Operationalizing content moderation "accuracy" in the Digital Services Act
Johnny Tian-Zheng Wei, Frederike Zufall, Robin Jia
TL;DR
This paper addresses how to operationalize the EU's DSA reporting requirement for automated content moderation accuracy by reframing 'accuracy' as precision and recall rather than raw accuracy. It couples a legal-interpretive analysis with a statistical estimation framework, proposing stratified sampling to efficiently estimate recall and reduce annotation burden. Through a Reddit case study and a CivilComments simulation, it demonstrates that recall can be reported with unbiased estimates and practical data requirements, while highlighting several underspecification areas needing regulatory clarification.
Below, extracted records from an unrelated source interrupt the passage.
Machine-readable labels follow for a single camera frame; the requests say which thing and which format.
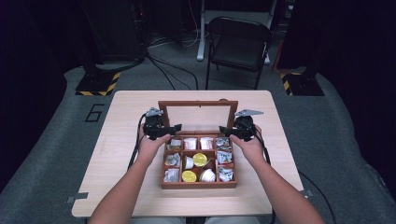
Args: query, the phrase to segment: open lid
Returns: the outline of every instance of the open lid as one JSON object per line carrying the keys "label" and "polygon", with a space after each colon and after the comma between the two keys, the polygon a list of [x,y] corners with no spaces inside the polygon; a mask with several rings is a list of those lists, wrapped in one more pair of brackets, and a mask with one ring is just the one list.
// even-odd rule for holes
{"label": "open lid", "polygon": [[163,126],[182,124],[182,132],[218,132],[233,127],[238,101],[159,101]]}

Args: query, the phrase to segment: light wood tabletop
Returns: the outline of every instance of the light wood tabletop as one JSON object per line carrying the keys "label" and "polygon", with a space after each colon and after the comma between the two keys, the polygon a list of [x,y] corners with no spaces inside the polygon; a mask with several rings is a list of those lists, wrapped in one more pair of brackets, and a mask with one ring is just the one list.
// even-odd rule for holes
{"label": "light wood tabletop", "polygon": [[[238,101],[237,111],[251,109],[263,112],[262,115],[253,116],[253,119],[262,128],[272,166],[297,190],[303,190],[269,91],[118,91],[78,192],[88,192],[88,197],[75,201],[73,216],[90,217],[97,204],[125,174],[134,150],[138,121],[151,107],[158,108],[158,101],[219,99]],[[186,119],[188,113],[178,111],[169,115],[169,118],[200,122],[201,118]],[[161,146],[148,168],[133,217],[252,216],[272,213],[259,178],[238,146],[234,145],[238,173],[235,189],[162,189],[163,151]]]}

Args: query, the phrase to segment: yellow black hazard tape
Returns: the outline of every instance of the yellow black hazard tape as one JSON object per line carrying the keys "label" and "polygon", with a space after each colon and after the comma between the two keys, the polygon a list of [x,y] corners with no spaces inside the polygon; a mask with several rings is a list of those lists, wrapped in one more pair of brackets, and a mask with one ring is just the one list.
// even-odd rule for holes
{"label": "yellow black hazard tape", "polygon": [[290,84],[289,84],[288,80],[286,79],[286,74],[292,74],[292,75],[299,76],[301,73],[281,73],[280,74],[280,77],[282,78],[283,87],[285,88],[286,94],[287,95],[293,95],[293,92],[290,89]]}
{"label": "yellow black hazard tape", "polygon": [[114,88],[116,88],[117,81],[119,80],[120,73],[114,75],[113,79],[111,80],[110,85],[108,86],[107,90],[105,91],[76,91],[76,95],[109,95],[113,92]]}

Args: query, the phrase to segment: chair
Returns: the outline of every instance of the chair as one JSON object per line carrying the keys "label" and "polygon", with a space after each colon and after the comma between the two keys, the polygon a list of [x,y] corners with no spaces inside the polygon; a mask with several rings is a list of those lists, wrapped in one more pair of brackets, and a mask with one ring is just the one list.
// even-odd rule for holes
{"label": "chair", "polygon": [[208,24],[209,54],[206,84],[209,82],[210,64],[257,73],[254,90],[257,90],[262,67],[269,48],[271,32],[263,24],[227,17],[216,17]]}

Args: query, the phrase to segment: wooden box
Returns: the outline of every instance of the wooden box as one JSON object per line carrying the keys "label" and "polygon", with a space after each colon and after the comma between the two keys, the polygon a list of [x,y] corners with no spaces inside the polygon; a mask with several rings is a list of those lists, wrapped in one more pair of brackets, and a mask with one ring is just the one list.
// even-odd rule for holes
{"label": "wooden box", "polygon": [[164,126],[182,124],[181,131],[165,143],[163,189],[236,188],[233,143],[219,131],[219,126],[233,127],[237,105],[237,101],[227,100],[159,102]]}

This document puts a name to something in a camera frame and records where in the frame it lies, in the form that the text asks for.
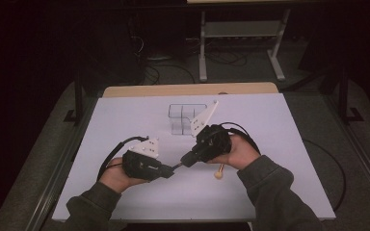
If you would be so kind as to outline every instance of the person's left hand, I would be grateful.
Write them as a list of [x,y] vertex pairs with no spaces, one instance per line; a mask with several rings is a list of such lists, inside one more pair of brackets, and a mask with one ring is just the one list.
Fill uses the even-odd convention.
[[118,157],[109,163],[108,166],[118,165],[115,167],[106,168],[101,175],[99,182],[109,187],[116,193],[122,193],[131,186],[146,183],[146,180],[128,177],[121,166],[122,158]]

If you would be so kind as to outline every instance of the hand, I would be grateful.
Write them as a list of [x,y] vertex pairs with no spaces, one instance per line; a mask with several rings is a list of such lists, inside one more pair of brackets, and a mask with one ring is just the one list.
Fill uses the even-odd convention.
[[260,157],[260,154],[241,136],[232,135],[230,140],[232,143],[230,152],[212,159],[209,164],[225,164],[241,170]]
[[146,180],[128,177],[122,166],[122,158],[115,158],[111,160],[109,166],[118,165],[115,167],[106,168],[103,175],[101,175],[99,182],[109,187],[116,193],[122,193],[131,186],[146,183]]

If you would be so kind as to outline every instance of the white tag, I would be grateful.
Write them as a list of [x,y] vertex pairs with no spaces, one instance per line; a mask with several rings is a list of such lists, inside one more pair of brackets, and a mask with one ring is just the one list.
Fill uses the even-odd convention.
[[219,101],[215,100],[213,104],[209,105],[203,112],[197,115],[191,121],[191,133],[193,137],[196,137],[200,131],[208,124],[209,119],[213,115],[218,106]]
[[142,141],[130,147],[130,150],[157,159],[158,157],[158,139],[150,139],[147,141]]

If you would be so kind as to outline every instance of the white board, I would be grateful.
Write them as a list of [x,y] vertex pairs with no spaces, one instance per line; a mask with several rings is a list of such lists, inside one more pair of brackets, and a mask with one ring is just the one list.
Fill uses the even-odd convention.
[[[174,166],[196,143],[191,136],[171,134],[170,104],[220,105],[209,124],[234,122],[253,137],[261,153],[291,170],[292,190],[318,218],[335,218],[320,180],[304,148],[282,94],[227,94],[100,98],[60,196],[53,219],[69,216],[66,203],[88,190],[115,146],[135,136],[159,138],[158,160]],[[117,156],[135,144],[128,143]],[[112,219],[125,221],[233,221],[255,218],[246,190],[232,167],[214,177],[219,165],[180,167],[170,179],[159,178],[122,194]]]

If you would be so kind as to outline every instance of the sleeve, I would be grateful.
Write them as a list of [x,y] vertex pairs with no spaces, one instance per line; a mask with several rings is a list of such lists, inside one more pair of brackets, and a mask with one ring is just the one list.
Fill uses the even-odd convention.
[[255,207],[259,231],[325,230],[314,212],[290,190],[293,173],[267,156],[238,171],[238,176]]
[[100,182],[79,196],[72,197],[67,203],[70,217],[60,230],[107,230],[108,221],[121,198]]

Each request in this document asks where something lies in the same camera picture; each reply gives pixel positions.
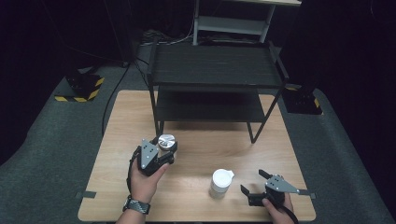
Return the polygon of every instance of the wristwatch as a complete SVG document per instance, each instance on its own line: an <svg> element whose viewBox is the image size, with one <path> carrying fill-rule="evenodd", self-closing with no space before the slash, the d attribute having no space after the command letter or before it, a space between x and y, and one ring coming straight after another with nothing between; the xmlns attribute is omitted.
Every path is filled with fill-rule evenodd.
<svg viewBox="0 0 396 224"><path fill-rule="evenodd" d="M125 205L122 208L122 212L126 209L133 209L137 212L148 215L149 214L149 203L141 203L137 200L134 200L131 195L128 195L125 201Z"/></svg>

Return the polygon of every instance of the black cable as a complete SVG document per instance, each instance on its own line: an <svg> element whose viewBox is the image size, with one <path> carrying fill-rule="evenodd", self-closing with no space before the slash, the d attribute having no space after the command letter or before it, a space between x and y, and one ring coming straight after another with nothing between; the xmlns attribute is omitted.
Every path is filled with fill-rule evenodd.
<svg viewBox="0 0 396 224"><path fill-rule="evenodd" d="M138 61L142 62L142 63L145 63L146 65L149 65L149 63L146 62L146 61L144 61L143 59L140 59L140 58L137 58L137 57L136 57L136 59L137 59Z"/></svg>
<svg viewBox="0 0 396 224"><path fill-rule="evenodd" d="M155 36L160 36L160 37L161 37L160 40L163 40L163 39L164 39L164 41L160 41L160 42L158 42L158 44L165 44L165 45L174 45L174 44L183 42L184 40L186 40L186 39L188 39L188 38L191 38L191 37L193 36L193 35L191 35L191 31L192 31L192 28L194 27L194 21L195 21L195 8L196 8L196 5L195 5L195 7L194 7L194 9L193 9L192 21L191 21L191 27L190 27L189 33L188 33L185 37L183 37L183 38L181 38L181 39L173 39L173 40L171 40L171 41L166 41L167 37L166 37L162 32L154 32L154 35L146 36L146 37L155 38ZM144 33L144 35L148 35L148 34L151 34L151 33L153 33L153 32L147 32L147 33ZM143 46L149 46L149 45L152 45L152 42L143 43L143 44L141 44L140 46L143 47Z"/></svg>
<svg viewBox="0 0 396 224"><path fill-rule="evenodd" d="M146 86L149 88L149 84L148 84L148 82L146 81L146 74L145 74L144 72L142 72L142 70L140 69L140 66L139 66L139 64L138 64L137 62L134 62L134 64L136 65L136 68L137 68L137 70L139 71L140 76L142 77L142 79L143 79L143 81L145 82Z"/></svg>
<svg viewBox="0 0 396 224"><path fill-rule="evenodd" d="M116 92L117 87L120 85L120 83L122 82L122 80L124 79L126 73L128 72L129 67L131 66L131 64L128 64L128 67L126 67L124 74L122 75L122 77L120 78L119 83L117 83L116 87L114 88L113 92L111 92L110 97L108 97L107 100L107 104L105 106L105 111L103 112L103 116L102 116L102 136L105 135L105 117L106 117L106 112L107 112L107 108L108 108L108 104L110 103L111 98L114 95L114 92Z"/></svg>

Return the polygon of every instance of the human hand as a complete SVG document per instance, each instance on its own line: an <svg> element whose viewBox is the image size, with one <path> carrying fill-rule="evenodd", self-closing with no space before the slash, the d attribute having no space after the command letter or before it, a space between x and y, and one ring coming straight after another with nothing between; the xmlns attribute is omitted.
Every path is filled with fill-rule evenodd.
<svg viewBox="0 0 396 224"><path fill-rule="evenodd" d="M264 204L265 208L268 210L268 213L271 215L274 224L294 224L291 217L289 217L285 211L282 209L276 209L268 199L263 199L262 204ZM291 203L289 193L285 193L285 202L283 205L293 212L293 204Z"/></svg>
<svg viewBox="0 0 396 224"><path fill-rule="evenodd" d="M131 196L133 199L141 203L150 203L155 191L157 183L169 167L169 163L164 164L153 175L143 175L138 167L137 160L132 164L131 173Z"/></svg>

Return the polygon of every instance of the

The work offers concrete methodological guidance for regulators and platforms to enable meaningful, rights-respecting transparency and informs future policy design for algorithmic accountability in online moderation.
Abstract
The Digital Services Act, recently adopted by the EU, requires social media platforms to report the "accuracy" of their automated content moderation systems. The colloquial term is vague, or open-textured -- the literal accuracy (number of correct predictions divided by the total) is not suitable for problems with large class imbalance, and the ground truth and dataset to measure accuracy against is unspecified. Without further specification, the regulatory requirement allows for deficient reporting. In this interdisciplinary work, we operationalize "accuracy" reporting by refining legal concepts and relating them to technical implementation. We start by elucidating the legislative purpose of the Act to legally justify an interpretation of "accuracy" as precision and recall. These metrics remain informative in class imbalanced settings, and reflect the proportional balancing of Fundamental Rights of the EU Charter. We then focus on the estimation of recall, as its naive estimation can incur extremely high annotation costs and disproportionately interfere with the platform's right to conduct business. Through a simulation study, we show that recall can be efficiently estimated using stratified sampling with trained classifiers, and provide concrete recommendations for its application. Finally, we present a case study of recall reporting for a subset of Reddit under the Act. Based on the language in the Act, we identify a number of ways recall could be reported due to underspecification. We report on one possibility using our improved estimator, and discuss the implications and areas for further legal clarification.